As far as I know, Hotmail does not permit you to paste images into messages. You have to attach them or use Photo Upload to attach. (I can receive messages with images embedded so I assume that's because they are created in another email programme?)

So I don't think you have anything wrong with your settings on Hotmail.
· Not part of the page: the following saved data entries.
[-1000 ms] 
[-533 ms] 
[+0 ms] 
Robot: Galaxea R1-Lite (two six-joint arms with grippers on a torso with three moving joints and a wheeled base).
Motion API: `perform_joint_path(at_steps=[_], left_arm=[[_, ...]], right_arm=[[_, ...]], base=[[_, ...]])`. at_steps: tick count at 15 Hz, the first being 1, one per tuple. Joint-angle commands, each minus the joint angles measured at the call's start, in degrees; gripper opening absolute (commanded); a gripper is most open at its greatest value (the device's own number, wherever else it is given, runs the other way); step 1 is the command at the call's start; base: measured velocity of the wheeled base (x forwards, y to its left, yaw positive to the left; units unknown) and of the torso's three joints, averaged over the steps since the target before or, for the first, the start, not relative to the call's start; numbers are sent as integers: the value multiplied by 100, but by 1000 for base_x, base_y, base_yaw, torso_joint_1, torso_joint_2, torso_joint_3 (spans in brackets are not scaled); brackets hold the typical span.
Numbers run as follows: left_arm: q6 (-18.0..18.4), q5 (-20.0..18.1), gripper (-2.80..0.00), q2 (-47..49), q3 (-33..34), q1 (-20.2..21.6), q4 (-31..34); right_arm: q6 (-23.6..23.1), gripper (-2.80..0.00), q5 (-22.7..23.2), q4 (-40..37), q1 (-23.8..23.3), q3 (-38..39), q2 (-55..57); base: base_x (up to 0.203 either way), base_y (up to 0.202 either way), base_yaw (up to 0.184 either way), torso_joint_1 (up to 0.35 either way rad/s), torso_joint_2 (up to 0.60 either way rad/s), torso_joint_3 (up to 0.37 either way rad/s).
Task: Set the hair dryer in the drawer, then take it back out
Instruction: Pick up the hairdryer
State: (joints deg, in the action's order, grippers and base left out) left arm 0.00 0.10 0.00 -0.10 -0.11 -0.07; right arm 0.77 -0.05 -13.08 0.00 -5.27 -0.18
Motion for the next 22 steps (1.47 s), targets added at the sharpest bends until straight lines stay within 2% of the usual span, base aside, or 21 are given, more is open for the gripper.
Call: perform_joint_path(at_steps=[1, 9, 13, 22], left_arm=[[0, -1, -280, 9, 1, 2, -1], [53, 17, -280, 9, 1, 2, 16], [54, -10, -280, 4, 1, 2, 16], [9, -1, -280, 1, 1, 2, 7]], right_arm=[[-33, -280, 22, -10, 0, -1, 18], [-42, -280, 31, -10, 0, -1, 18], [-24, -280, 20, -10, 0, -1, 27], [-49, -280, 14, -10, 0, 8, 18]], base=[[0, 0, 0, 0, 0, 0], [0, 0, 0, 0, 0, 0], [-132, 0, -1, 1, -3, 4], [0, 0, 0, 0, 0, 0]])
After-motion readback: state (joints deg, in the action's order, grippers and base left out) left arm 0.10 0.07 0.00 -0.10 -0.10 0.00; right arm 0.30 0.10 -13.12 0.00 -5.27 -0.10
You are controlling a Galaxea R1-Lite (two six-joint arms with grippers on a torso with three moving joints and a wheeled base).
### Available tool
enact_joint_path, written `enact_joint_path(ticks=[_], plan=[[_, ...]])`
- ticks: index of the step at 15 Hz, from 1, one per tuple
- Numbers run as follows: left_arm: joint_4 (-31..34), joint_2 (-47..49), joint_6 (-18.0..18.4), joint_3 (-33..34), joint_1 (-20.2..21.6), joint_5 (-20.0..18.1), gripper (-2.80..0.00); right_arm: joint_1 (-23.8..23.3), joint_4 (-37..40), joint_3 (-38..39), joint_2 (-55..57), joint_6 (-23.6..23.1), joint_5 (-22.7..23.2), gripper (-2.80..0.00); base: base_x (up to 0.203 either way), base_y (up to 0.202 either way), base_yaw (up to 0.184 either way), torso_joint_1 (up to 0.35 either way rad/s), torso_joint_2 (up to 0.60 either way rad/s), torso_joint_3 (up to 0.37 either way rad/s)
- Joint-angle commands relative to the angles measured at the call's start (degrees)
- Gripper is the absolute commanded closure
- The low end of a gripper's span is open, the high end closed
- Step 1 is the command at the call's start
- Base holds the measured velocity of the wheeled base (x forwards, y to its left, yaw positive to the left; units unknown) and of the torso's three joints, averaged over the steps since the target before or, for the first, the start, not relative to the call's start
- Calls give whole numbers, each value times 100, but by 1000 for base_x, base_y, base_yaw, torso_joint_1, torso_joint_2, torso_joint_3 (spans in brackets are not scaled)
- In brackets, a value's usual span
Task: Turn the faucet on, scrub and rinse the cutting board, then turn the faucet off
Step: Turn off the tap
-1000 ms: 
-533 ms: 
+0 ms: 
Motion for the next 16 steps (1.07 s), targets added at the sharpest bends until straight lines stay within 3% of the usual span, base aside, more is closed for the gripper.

I rarely use Outlook and don't have it on this machine but you may need to make sure you have a rich text setting? Someone else may fill you in since I can't test it until I'm at home again.

Cheers.


----------



## wishbone (31 Mar 2008)

*Re: Pasting Screenshots*

Not sure for Hotmail as it's web-based, but if you're using Outlook you should be able to copy and paste by doing a screen grab with the PrntScreen functionality of your computer.  For mine for example I need to press the FunctionKey and then Prnt Screen key, then go to Outlook, choose New Message, put the cursor into the body of the message and do Control-V or Edit Paste.  If you just want to do a screen shot of the current application press the Alt Tab also ie press Alt tab, Function Key and Prnt Screen all together and then into Outlook and Ctrl V - works fine for me.


----------



## Technologist (31 Mar 2008)

Pee said:


> I'm unable to paste my screenshot into my emails (Outlook or Hotmail). I use Zapgrab to select the image and can paste it to a word or powerpoint document but not to my email. It means I have to select the screenshot then paste to word then save and then email.


In outlook, what format is the mail (plain text, RTF or HTML)?

If you're in plain text mode, that might explain it.


----------



## Pee (31 Mar 2008)

Jethro said:


> As far as I know, Hotmail does not permit you to paste images into messages.Cheers.


 
Well that explains Hotmail, Thanks anyway



wishbone said:


> Not sure for Hotmail as it's web-based, but if you're using Outlook you should be able to copy and paste by doing a screen grab with the PrntScreen functionality of your computer. For mine for example I need to press the FunctionKey and then Prnt Screen key, then go to Outlook, choose New Message, put the cursor into the body of the message and do Control-V or Edit Paste. If you just want to do a screen shot of the current application press the Alt Tab also ie press Alt tab, Function Key and Prnt Screen all together and then into Outlook and Ctrl V - works fine for me.


 
It doesn't matter whether I use PrintScreen or ZapGrab I'm unable to paste. I prefer ZapGrab because you can select just the section you require.



Technologist said:


> In outlook, what format is the mail (plain text, RTF or HTML)?
> 
> If you're in plain text mode, that might explain it.


 
The format is (if I'm checking this correctly) Rich Text (HTML).

Thanks to all of you for your help so far.


----------